Nachbarin stark demenzkrank

Die genauen Abläufe sind nach wie vor unklar. Nach Aussage des Beamten gab E. damals tatsächlich an, dass jemand bei ihr an der Wohnungstür geklingelt habe. Als sie aus dem Fenster geschaut habe, habe sie aber niemanden gesehen. Allerdings gab auch einer von zwei Handwerkern, die damals in dem Haus beschäftigt waren, an, bei der alten Frau geklingelt zu haben. Inzwischen leidet die Nachbarin derart unter Demenz, dass zwei weitere Befragungsversuche - einmal per Videoschalte durch das Münchner Gericht, einmal durch einen Zwickauer Amtsrichter - erfolglos blieben.

Der Zwickauer Amtsrichter berichtete von der Befragung der Frau im Mai in einem Pflegeheim. Demnach konnte E. die Frage nach ihrem Alter nicht beantworten. Auch an den Brand in ihrem Wohnhaus konnte sie sich nicht erinnern. Auf die Frage, ob es ein Feuer oder ein anders Unglück gegeben habe, habe sie mit Nein geantwortet, sagte der Richter. Auch zu Zeiträumen habe sie keinerlei Angaben machen können. Man habe sich schließlich einvernehmlich darauf verständigt, die Befragung abzubrechen.

Zschäpes letzter Auftrag

Laut Anklage steckte Zschäpe die letzte gemeinsame Wohnung des NSU-Trios in Brand, nachdem sie vom Selbstmord ihrer mutmaßlichen Komplizen Uwe Mundlos und Uwe Böhnhardt erfahren haben soll. Dem "Nationalsozialistischen Untergrund" werden zehn Morde zugerechnet. Zschäpe ist die einzige Überlebende des Trios.

Der V-Mann Tino Brandt

Der frühere thüringische Neonazi-Anführer Tino Brandt hat nach eigener Aussage auch nach seiner Enttarnung als V-Mann Kontakte zum Unterstützer-Umfeld des NSU gehalten. Dem als Unterstützter mitangeklagten Ralf Wohlleben habe er später noch eine Versicherung verkaufen wollen, sagte er im Zeugenstand.

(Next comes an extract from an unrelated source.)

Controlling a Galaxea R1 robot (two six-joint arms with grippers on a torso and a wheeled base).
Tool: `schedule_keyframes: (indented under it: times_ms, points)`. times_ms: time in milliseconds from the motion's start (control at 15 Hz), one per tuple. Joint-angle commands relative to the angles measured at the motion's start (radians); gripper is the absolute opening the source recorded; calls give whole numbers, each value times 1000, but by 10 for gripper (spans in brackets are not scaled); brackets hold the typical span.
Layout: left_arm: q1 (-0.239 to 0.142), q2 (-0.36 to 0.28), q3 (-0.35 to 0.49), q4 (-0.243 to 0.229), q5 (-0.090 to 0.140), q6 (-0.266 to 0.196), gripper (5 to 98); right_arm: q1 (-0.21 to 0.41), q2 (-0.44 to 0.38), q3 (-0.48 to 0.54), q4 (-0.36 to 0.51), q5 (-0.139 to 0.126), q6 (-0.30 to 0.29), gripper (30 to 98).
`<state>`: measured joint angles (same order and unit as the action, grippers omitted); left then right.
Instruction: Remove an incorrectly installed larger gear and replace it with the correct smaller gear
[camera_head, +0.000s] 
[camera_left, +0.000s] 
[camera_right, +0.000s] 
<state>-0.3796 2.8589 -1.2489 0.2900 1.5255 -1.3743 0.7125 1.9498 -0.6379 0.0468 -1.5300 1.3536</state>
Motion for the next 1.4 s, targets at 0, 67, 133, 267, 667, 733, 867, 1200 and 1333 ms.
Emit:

Brandt enthüllte zudem, er habe einem "Führungskameraden" von seinem "Anwerbegespräch" beim Verfassungsschutz berichtet, der, wie sich herausstellte, allerdings selber ein V-Mann war. Er habe aber nie die Seiten gewechselt und sich immer der "rechten Szene" zugehörig gefühlt. Das Geld, das er aus der Staatskasse erhalten habe, habe er bewusst für die Propagandazwecke ausgegeben. Berichtet habe er nur Sachverhalte, die er als "unproblematisch" eingeschätzt habe. Für Straftaten habe sich der Verfassungsschutz nicht interessiert, sondern nur für Veranstaltungen und personelle Strukturen.